My lawyer agrees with my thoughts on fast tracking the divorce. He is also going to introduce a motion for a minors assessment in which our older children will be allowed to have their "say" regarding our two very different parenting styles.

I am not the source of all evil in her universe, and I believe she is starting to see this for herself. However, her latest take/rationalization of the situation is that "I've wanted a divorce all along anyway." 

I can't say that that statement started out true, but I'm finding that I love her less and less every week. I am super close to hitting my fail-safe point. I can now easily see myself being quite happy without her in the future. I just need a stable, productive, loving partner, and sadly she's nowhere even close to meeting my "job requirements". It would be a pleasant surprise if she'd at least accuse me of things I actually did.

How is everyone else dealing with clinically depressed spouses? After 4 or so years; I'm just completely worn down by her. Thanks for your advice Deejo, you're right I really can't do anything more for her. It's sad, but the rest of the journey she's going to have to make alone.

LIL


----------



## Deejo (May 20, 2008)

I thought my wife was depressed.
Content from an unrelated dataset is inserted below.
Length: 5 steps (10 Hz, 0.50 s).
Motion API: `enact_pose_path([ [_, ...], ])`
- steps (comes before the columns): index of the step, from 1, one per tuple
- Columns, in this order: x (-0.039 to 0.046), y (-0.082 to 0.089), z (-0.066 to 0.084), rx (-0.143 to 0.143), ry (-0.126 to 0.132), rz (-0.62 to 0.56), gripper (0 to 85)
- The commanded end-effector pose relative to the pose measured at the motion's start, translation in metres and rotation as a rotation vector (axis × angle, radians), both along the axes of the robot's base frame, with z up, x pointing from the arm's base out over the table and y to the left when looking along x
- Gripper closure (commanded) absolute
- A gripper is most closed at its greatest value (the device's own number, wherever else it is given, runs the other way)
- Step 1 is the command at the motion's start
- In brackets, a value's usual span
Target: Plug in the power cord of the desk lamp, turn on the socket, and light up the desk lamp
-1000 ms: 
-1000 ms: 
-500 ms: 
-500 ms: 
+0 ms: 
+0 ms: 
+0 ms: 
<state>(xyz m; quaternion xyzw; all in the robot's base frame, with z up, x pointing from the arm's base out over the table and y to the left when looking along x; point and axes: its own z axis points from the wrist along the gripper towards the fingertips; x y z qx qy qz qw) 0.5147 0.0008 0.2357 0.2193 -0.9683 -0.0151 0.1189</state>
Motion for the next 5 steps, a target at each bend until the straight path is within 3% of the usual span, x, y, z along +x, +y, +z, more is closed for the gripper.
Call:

We see the same therapist, so I discussed it at length with her. Therapist summed it up well. She told me, "I don't think she is depressed. She is avoidant. Anything that she has the potential to fail at or be criticized for, she avoids or deflects."
So ... What this meant was the more I reached out and offered help, basically the more I enabled the issue.
_Posted via Mobile Device_


----------



## Atholk (Jul 25, 2009)

Everything I'm hearing in your first post in this thread is your biological pair bond speaking. It's the same thing that makes a battered woman go back to the man that beat her. I'm sure you'd advocate her not returning to him.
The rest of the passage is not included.